To think in calendars is seductive. It makes it easier to just pretend you can bin the entire year at will or pick or choose in phases of the moon or turning of the seasons. Hell, this entire project is and always has been dependent on calendars for its framework.

In January, can you really begin again? Boot the old man to the curb and pick up the baby in the tophat?

Time is seductive but false.
You can't time a pie, it's done when it's done.
Density, moisture, relative humidity, too many factors at play.
Keep an eye on it and yank it before it burns.

I am about to pick this project back up again. For those of you who have waited patiently while I run off to be an author and have family tragedies, I thank you for your time. I hope you don't feel I've wasted it.

Going forward, we're going to take a more meditative approach and we're going to ignore the calendar. I was wrong about the artificial frameworks for this. I was wrong to think I could just peel it and pop it in the oven and set a timer and it would be done when it dings.

We're going to carve around the worst bits and bruises and try to use the best of the fruit. And we're going to watch the food and let the pie tell us when it's done and time to move on to another pile, another peeler.

Our knives will be sharp and our pies will sometimes be ugly.

I hope you'll join us.

In the meantime, have a happy Christmas or a happy whatever celebration brings you together with your kith and kin this winter's turn. Draw near to those you love and remember those who are missing. Share food and companionship and warmth and remember that they are the only real light that matters in the winter's darkness.
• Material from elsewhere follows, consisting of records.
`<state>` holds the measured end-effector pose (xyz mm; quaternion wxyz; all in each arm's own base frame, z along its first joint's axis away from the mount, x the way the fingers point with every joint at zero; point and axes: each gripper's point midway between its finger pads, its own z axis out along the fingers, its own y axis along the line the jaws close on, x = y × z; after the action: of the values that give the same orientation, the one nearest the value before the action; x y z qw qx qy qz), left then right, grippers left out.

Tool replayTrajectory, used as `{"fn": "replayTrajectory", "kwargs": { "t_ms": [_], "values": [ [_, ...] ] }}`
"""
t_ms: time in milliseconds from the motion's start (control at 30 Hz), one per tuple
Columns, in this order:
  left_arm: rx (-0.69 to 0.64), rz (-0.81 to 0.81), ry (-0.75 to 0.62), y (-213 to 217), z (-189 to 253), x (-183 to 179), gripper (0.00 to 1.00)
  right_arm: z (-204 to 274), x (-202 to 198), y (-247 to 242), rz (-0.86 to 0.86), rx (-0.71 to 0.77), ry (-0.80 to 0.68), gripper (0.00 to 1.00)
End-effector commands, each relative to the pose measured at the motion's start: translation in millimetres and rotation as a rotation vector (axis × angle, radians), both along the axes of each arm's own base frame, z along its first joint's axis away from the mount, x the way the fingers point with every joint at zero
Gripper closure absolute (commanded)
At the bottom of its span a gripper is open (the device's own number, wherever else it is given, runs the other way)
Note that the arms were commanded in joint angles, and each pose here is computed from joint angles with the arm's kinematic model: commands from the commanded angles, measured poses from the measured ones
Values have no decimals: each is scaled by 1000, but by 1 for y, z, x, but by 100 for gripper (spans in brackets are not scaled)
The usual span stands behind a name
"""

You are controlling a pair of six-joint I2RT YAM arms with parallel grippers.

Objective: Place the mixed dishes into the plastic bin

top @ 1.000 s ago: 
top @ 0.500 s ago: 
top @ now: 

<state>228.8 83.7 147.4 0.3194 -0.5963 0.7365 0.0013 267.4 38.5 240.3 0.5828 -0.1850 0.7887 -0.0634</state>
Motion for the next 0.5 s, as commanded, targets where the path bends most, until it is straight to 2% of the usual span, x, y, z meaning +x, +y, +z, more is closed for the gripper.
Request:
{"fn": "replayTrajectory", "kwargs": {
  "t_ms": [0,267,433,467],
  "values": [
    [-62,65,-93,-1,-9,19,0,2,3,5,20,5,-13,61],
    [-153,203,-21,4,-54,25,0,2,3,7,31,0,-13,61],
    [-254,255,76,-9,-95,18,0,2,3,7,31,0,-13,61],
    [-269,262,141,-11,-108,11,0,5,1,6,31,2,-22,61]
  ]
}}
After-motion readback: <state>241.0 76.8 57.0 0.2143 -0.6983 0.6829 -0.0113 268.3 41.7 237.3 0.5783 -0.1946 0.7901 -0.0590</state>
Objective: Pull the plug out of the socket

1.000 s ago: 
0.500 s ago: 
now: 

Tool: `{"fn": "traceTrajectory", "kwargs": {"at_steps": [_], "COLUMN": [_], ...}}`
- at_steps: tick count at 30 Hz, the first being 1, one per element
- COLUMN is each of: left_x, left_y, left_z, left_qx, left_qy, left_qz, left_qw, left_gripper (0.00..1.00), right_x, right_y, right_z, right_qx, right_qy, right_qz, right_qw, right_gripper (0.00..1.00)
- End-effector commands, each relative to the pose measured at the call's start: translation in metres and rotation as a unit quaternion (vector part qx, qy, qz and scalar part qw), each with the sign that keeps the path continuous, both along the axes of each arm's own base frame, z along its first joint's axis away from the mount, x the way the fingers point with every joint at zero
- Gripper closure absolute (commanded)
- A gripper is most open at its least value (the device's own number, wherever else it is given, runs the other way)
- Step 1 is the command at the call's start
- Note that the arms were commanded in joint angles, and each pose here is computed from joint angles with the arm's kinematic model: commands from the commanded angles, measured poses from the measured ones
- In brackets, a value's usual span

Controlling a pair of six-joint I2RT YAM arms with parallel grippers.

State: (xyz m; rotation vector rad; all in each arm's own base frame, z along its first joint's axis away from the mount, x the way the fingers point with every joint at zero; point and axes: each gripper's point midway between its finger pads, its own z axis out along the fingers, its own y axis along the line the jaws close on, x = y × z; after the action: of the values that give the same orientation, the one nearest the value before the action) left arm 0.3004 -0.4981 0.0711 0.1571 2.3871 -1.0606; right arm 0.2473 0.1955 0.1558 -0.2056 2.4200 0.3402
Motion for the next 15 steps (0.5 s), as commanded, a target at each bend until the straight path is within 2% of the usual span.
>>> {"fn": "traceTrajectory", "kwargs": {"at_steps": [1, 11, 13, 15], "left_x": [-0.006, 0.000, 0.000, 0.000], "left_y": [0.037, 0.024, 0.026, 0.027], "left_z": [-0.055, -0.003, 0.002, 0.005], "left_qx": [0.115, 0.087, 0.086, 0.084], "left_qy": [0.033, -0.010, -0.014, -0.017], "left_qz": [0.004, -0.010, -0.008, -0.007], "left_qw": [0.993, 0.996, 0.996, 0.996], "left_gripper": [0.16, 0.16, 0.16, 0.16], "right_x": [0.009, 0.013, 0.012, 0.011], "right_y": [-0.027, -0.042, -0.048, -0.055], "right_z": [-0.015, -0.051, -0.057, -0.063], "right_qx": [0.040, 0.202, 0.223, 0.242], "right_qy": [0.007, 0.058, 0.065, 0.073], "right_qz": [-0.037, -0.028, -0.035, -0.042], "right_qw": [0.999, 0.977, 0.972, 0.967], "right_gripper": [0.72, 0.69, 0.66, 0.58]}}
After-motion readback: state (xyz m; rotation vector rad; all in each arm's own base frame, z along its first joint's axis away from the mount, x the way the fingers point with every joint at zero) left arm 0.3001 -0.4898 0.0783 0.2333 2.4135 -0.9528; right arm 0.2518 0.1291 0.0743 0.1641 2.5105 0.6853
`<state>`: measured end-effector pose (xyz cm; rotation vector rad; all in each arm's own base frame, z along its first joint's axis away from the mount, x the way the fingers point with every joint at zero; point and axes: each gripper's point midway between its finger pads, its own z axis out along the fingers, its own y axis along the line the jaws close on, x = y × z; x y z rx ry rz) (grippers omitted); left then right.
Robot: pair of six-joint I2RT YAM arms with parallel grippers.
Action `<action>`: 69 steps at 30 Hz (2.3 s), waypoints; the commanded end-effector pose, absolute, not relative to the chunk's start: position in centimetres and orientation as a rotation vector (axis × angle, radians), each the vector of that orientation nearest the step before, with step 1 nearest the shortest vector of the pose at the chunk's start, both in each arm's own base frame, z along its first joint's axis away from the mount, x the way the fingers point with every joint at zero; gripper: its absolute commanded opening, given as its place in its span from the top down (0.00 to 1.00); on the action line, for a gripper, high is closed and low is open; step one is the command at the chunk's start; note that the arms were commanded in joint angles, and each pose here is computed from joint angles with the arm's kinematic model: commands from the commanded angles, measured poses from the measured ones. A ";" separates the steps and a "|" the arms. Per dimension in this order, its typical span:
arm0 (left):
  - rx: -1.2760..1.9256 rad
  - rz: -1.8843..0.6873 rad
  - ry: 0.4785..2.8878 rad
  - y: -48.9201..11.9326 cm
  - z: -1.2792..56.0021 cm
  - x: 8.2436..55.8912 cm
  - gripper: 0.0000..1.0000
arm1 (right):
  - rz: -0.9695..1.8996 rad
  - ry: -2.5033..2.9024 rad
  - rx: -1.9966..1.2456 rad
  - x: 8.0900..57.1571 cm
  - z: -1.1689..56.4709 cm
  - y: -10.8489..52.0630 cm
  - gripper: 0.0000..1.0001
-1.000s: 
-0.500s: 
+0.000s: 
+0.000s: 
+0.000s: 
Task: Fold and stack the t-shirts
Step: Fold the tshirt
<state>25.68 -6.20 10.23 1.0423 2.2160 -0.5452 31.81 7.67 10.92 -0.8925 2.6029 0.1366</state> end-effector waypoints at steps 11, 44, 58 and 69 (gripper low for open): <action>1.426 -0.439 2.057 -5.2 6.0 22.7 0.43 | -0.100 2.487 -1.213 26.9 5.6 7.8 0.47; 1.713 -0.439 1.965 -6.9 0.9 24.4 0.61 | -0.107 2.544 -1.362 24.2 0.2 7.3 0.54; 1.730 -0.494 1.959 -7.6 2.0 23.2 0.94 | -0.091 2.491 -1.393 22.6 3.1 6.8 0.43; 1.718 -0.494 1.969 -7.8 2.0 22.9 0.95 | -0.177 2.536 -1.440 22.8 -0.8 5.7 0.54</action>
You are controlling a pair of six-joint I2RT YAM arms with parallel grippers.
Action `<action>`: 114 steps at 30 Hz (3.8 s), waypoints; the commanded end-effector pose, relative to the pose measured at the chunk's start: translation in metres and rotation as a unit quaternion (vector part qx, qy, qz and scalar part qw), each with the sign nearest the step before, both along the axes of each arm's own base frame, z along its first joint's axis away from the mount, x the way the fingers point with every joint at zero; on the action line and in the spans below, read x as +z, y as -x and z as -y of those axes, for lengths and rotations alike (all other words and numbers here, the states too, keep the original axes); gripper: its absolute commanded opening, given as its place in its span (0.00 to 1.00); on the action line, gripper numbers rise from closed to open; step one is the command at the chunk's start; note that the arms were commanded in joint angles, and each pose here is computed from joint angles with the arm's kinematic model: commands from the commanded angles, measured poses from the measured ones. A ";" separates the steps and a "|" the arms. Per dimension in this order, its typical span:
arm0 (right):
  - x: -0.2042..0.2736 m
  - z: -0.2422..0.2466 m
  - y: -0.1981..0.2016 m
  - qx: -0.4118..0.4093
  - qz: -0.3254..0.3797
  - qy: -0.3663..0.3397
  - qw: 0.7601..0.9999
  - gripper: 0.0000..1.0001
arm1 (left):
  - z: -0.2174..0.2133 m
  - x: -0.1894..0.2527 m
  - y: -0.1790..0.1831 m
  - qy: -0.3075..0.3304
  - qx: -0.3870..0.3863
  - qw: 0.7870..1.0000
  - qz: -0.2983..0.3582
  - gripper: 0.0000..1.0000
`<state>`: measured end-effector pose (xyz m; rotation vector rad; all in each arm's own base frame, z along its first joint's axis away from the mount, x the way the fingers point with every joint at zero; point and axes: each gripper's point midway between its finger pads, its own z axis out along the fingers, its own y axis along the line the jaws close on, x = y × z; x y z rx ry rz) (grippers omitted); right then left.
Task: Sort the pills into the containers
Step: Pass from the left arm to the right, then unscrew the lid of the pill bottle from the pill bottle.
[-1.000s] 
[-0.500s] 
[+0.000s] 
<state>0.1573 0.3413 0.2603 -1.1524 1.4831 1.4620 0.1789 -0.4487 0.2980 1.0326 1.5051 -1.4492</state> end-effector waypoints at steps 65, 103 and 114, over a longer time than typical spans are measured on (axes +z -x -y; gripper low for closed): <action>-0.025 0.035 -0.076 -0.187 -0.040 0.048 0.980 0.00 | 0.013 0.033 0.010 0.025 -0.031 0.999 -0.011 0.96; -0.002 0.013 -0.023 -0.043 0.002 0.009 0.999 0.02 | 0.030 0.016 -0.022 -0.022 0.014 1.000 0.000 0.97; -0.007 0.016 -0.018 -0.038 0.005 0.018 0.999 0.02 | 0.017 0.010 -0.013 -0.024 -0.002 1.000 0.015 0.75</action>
And volunteer in the kitchen when there's stuff to peel.
It'll be good for you.

- Scott


Monday, April 13, 2015

Update: Release the Giant Robots!

Howdy! Since ya'll asked to be kept updated on that novelist thing that pulled me away from this project over the summer, here's the update...


Howard Carter Saves the World is now available to order on Amazon Kindle!

Click Here to Pre-Order Now! (US)

Click Here to Pre-Order Now! (UK)


The official "Street Date" is tomorrow! If you don't have a Kindle and/or don't want to download the free Kindle app to read my book, don't worry! Other stores and formats will be coming along soon including Nook, Kobo, and the iStore.  Stay tuned.

If you're on Facebook and if you have some time on your hands tomorrow, my publisher will be holding an Online Launch Party, which actually begins in a little less than an hour from now due to the time differential between the Pacific Northwest and their home base in the UK.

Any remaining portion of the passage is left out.